*Task description*.
Print the records below exactly, from the line containing "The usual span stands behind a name" down to the line containing "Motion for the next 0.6", both lines included, and omit every picture.
Segment Start: Data for the task
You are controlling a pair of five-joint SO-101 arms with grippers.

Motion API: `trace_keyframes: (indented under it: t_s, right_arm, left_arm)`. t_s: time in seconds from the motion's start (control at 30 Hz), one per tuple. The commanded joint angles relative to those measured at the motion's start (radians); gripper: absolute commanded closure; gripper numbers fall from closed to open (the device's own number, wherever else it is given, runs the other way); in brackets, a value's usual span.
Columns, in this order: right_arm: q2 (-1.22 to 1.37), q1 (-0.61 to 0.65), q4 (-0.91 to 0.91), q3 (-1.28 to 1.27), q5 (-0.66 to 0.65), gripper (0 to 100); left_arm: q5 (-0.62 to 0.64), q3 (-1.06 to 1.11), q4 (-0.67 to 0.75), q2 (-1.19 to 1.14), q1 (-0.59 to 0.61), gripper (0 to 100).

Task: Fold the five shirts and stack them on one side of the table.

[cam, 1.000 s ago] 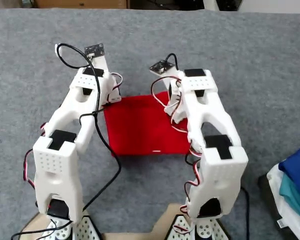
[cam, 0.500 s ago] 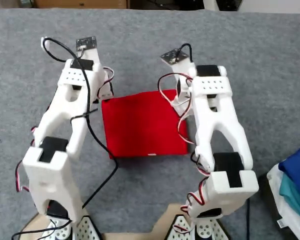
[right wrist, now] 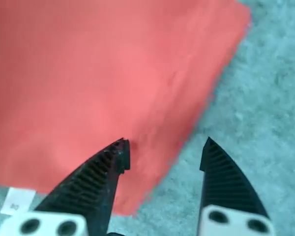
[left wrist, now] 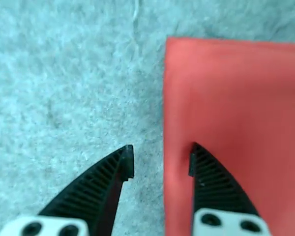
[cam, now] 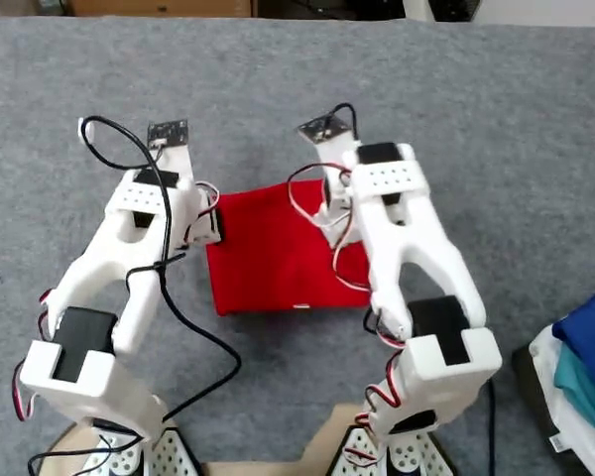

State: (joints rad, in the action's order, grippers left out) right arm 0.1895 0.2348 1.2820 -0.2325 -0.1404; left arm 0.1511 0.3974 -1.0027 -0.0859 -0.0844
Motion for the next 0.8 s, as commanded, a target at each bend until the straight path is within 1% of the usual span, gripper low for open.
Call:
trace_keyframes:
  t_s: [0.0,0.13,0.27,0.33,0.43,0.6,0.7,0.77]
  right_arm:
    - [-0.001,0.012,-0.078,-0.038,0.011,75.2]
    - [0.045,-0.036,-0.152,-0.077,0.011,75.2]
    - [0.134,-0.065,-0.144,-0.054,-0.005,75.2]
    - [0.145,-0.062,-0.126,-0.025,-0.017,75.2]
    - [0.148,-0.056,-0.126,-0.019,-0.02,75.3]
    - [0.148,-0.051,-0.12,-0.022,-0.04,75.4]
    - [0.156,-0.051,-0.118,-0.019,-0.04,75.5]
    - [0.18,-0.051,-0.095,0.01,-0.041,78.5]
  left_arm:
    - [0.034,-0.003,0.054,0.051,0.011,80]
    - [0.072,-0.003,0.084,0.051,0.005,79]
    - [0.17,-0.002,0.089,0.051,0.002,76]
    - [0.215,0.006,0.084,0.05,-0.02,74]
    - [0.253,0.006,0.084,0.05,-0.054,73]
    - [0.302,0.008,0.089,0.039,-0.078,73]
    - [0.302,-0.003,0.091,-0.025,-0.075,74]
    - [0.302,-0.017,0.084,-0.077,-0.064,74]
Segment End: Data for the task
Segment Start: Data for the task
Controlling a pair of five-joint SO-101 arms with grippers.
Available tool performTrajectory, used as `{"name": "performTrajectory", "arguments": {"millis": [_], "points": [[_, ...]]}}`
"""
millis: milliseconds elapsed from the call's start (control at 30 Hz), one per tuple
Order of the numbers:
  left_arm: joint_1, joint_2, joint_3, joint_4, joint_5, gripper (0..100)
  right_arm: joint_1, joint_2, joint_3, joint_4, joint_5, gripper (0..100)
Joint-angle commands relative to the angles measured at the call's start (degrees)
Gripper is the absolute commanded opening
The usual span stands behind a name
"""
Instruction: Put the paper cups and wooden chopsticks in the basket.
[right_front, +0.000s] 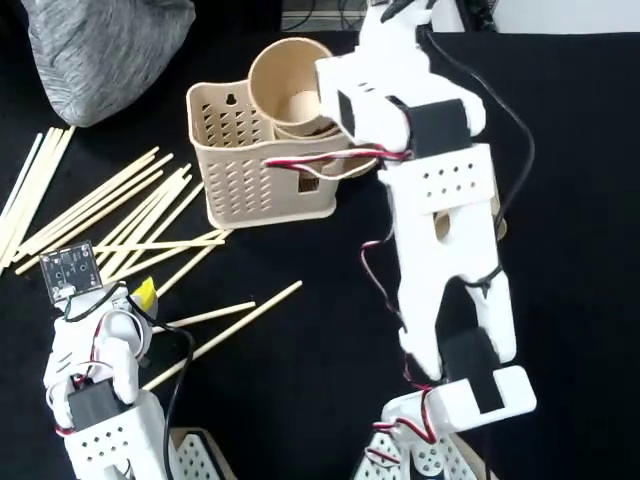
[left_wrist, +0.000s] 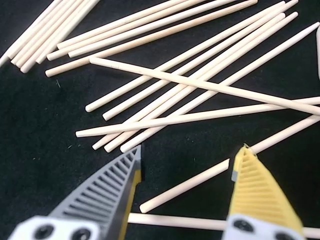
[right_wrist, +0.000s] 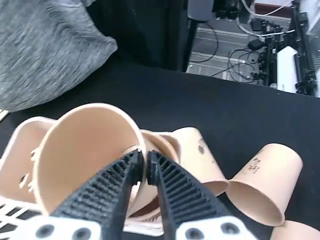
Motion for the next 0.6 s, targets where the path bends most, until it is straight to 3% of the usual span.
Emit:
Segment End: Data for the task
*Answer for this exercise*.
The usual span stands behind a name
"""
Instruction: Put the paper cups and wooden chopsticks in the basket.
[right_front, +0.000s] 
[left_wrist, +0.000s] 
[right_wrist, +0.000s] 
Motion for the next 0.6 s, targets where the path bends most, until it is straight to 3% of the usual span.

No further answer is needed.